[FEATURE]: Granular Agent-to-Agent Visibility Control

[macastro9714]

Feature hasn't been suggested before.

• I have verified this feature I'm about to request hasn't been suggested before.

Describe the enhancement you want to request

Add permission.agent to control which agents appear in an agent's inventory. Currently, permission supports bash, skill, edit, etc., but not agent.

OpenCode uses mode to control agent visibility:

• subagent = hidden from inventory (can't be called)
• primary = visible, directly invocable by user
• all = visible, can call other agents

Problem: When you set mode: "all" to enable agent-to-agent calls, the agent sees the entire agent inventory. There's no way to restrict visibility to specific agents.

Why This Matters

Context bloat: An agent that only needs 2 subagents sees all 20+ agents in the system, wasting tokens and potentially causing confusion.
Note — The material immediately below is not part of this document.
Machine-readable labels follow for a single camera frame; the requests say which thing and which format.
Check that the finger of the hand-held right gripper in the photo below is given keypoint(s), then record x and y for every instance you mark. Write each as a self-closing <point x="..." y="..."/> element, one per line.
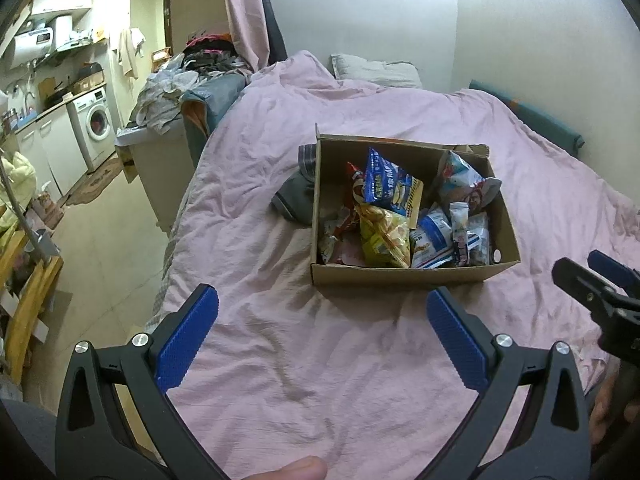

Security/correctness: A build agent shouldn't even know that deploy-production exists, preventing accidental or mistaken calls.

Example

deploy (orchestrator)
├── build
├── verify
├── release
└── promote

With mode: "all", the build agent sees ALL agents including deploy-staging, deploy-production, etc. It should only see its 2 relevant subagents.

Proposed Solution

Add permission.agent following the same pattern as permission.skill:

Current (for skills - already works):

{
  "permission": {
    "skill": {
      "git-*": "allow",
      "experimental-*": "deny"
    }
  }
}

Proposed (for agents):

{
  "agent": {
    "build": {
      "mode": "all",
      "permission": {
        "agent": {
          "compile": "allow",
          "test-unit": "allow"
        }
      }
    }
  }
}

Result: When build runs, its <available_agents> section only includes agents it's allowed to call.

Implementation

1. Schema: Add agent?: PermissionRuleConfig to the permission object
2. Inventory filtering: Filter agent inventory by both mode AND permission.agent
3. Runtime enforcement: Reject calls to agents not in the allowlist

[github-actions]

This issue might be related to existing discussions about agent visibility and permissions. Please check:

• Reduce token overhead: Task tool injects all subagent descriptions into system prompt #7269: Reduce token overhead - discusses limiting which subagents appear in agent inventory to reduce token consumption and improve focus
• [FEATURE]: Allow configurable subagent-to-subagent task delegation with call limits #7296: Allow configurable subagent-to-subagent task delegation - proposes granular control over which agents can call which other agents
• [Security Issue/Bug] Plan mode restrictions bypassed when spawning sub-agents #6527: Plan mode restrictions bypassed when spawning sub-agents - security issue where subagents inherit full permissions regardless of parent restrictions

Your proposal for permission.agent appears to be the architectural solution these issues need. The related issues highlight the problem from different angles:

• Reduce token overhead: Task tool injects all subagent descriptions into system prompt #7269: Token bloat from seeing all agents
• [FEATURE]: Allow configurable subagent-to-subagent task delegation with call limits #7296: Inability to restrict which agents a subagent can call
• [Security Issue/Bug] Plan mode restrictions bypassed when spawning sub-agents #6527: Missing permission inheritance

Feel free to ignore if these don't align with your specific use case.

[justfortheloveof]

I believe what you are requesting here has already been implemeted in #4773

[rekram1-node]

You can do this actually, using task tool permissions, example:

"agent": {
"build": {"permission": {"task": {"*": "deny", "explore": "allow"}}}
}

[macastro9714]

Ah I see, yes that works. Thank you. @rekram1-node do you think it will work for subagents too eventually if we allow subagents to instantiate other subagents?

In any case, since this is supported already, I'll close the issue thanks guys!